DATA EXTRACT:
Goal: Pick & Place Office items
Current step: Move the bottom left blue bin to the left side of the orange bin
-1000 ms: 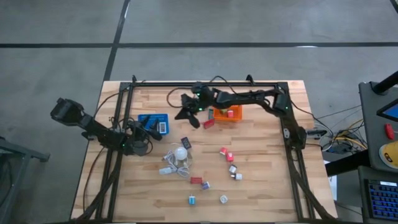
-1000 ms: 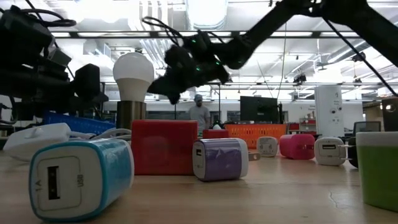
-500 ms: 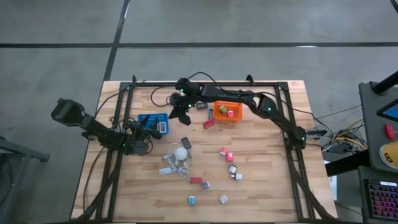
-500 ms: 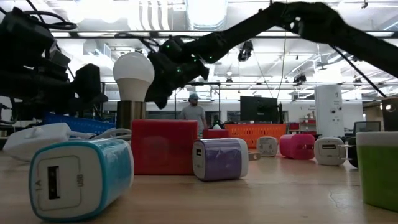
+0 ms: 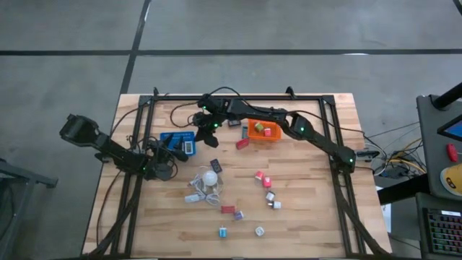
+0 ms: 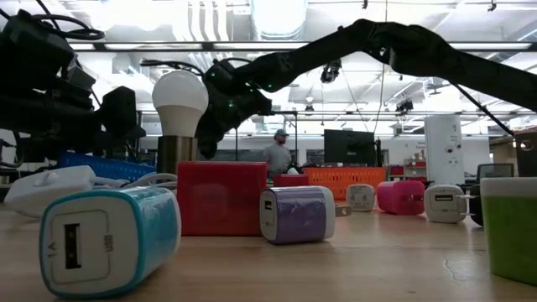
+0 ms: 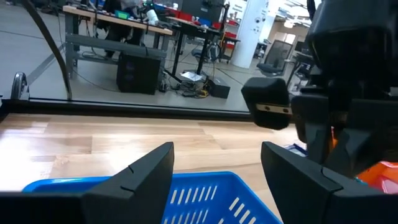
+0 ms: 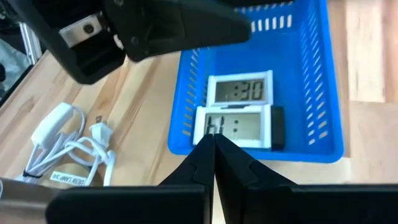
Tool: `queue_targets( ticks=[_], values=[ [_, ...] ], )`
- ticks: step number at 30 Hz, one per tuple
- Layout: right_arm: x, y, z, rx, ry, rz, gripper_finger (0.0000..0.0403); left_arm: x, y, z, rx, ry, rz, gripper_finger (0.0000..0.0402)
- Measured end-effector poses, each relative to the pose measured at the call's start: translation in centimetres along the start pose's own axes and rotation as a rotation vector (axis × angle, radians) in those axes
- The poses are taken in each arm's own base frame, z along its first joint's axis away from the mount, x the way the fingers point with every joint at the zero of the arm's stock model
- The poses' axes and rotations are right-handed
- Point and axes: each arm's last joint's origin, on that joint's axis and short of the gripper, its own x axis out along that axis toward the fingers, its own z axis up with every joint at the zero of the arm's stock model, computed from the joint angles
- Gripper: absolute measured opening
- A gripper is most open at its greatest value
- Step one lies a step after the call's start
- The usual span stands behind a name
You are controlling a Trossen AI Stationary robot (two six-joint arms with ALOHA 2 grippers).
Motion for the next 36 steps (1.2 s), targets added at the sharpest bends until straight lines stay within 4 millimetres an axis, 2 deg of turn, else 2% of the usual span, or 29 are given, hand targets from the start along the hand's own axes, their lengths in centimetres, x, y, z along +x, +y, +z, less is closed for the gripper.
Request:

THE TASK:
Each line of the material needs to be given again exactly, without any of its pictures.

ANSWER FOR THE TASK:
Goal: Pick & Place Office items
Current step: Move the bottom left blue bin to the left side of the orange bin
-1000 ms: 
-1000 ms: 
-500 ms: 
-500 ms: 
+0 ms: 
+0 ms: 
+0 ms: 
+0 ms: 
Tool: `queue_targets( ticks=[_], values=[ [_, ...] ], )`
- ticks: step number at 30 Hz, one per tuple
- Layout: right_arm: x, y, z, rx, ry, rz, gripper_finger (0.0000..0.0403); left_arm: x, y, z, rx, ry, rz, gripper_finger (0.0000..0.0402)
- Measured end-effector poses, each relative to the pose measured at the call's start: translation in centimetres along the start pose's own axes and rotation as a rotation vector (axis × angle, radians) in those axes
- The poses are taken in each arm's own base frame, z along its first joint's axis away from the mount, x the way the fingers point with every joint at the zero of the arm's stock model
- The poses' axes and rotations are right-handed
- Point and axes: each arm's last joint's origin, on that joint's axis and short of the gripper, its own x axis out along that axis toward the fingers, its own z axis up with every joint at the zero of the arm's stock model, computed from the joint angles
- Gripper: absolute measured opening
- A gripper is most open at its greatest value
- Step one lies a step after the call's start
- The usual span stands behind a name
You are controlling a Trossen AI Stationary robot (two six-joint arms with ALOHA 2 grippers).
Motion for the next 36 steps (1.2 s), targets added at the sharpest bends until straight lines stay within 4 millimetres an axis, 2 deg of turn, else 2% of the usual span, or 29 are given, hand targets from the start along the hand's own axes, their lengths in centimetres, x, y, z along +x, +y, +z, less is closed for the gripper.
Request:

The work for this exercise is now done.